• **Activity**
Retype word for word the lines of the data below, from the first to the one bearing "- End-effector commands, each", with that one included.

• **Data segment**
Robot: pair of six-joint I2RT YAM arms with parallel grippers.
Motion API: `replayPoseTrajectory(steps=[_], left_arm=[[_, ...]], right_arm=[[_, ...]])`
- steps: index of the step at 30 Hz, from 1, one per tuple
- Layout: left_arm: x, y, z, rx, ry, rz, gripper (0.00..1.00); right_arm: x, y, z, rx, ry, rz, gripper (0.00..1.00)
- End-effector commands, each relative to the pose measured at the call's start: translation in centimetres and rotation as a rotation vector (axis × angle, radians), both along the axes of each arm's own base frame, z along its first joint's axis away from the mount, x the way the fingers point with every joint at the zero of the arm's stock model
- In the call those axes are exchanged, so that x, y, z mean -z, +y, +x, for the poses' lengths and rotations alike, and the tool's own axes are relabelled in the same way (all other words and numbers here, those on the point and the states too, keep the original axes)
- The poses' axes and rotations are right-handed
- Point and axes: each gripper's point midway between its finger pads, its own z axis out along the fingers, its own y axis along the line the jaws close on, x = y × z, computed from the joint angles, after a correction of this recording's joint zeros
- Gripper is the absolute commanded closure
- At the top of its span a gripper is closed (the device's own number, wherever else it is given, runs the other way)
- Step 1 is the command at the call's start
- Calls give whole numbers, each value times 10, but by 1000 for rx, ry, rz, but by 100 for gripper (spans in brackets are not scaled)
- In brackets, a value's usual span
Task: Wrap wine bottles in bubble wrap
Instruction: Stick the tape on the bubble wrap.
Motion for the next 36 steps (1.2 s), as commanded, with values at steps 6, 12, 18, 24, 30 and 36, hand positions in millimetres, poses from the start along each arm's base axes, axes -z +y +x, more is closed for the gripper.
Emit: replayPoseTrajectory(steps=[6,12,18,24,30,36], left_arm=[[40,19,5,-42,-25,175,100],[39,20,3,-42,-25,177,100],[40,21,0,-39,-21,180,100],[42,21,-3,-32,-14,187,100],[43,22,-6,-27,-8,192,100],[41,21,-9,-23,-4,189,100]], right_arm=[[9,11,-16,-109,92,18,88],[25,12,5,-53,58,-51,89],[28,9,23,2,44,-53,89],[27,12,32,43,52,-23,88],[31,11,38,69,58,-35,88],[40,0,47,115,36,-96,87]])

• **Answer to the problem**
Robot: pair of six-joint I2RT YAM arms with parallel grippers.
Motion API: `replayPoseTrajectory(steps=[_], left_arm=[[_, ...]], right_arm=[[_, ...]])`
- steps: index of the step at 30 Hz, from 1, one per tuple
- Layout: left_arm: x, y, z, rx, ry, rz, gripper (0.00..1.00); right_arm: x, y, z, rx, ry, rz, gripper (0.00..1.00)
- End-effector commands, each relative to the pose measured at the call's start: translation in centimetres and rotation as a rotation vector (axis × angle, radians), both along the axes of each arm's own base frame, z along its first joint's axis away from the mount, x the way the fingers point with every joint at the zero of the arm's stock model

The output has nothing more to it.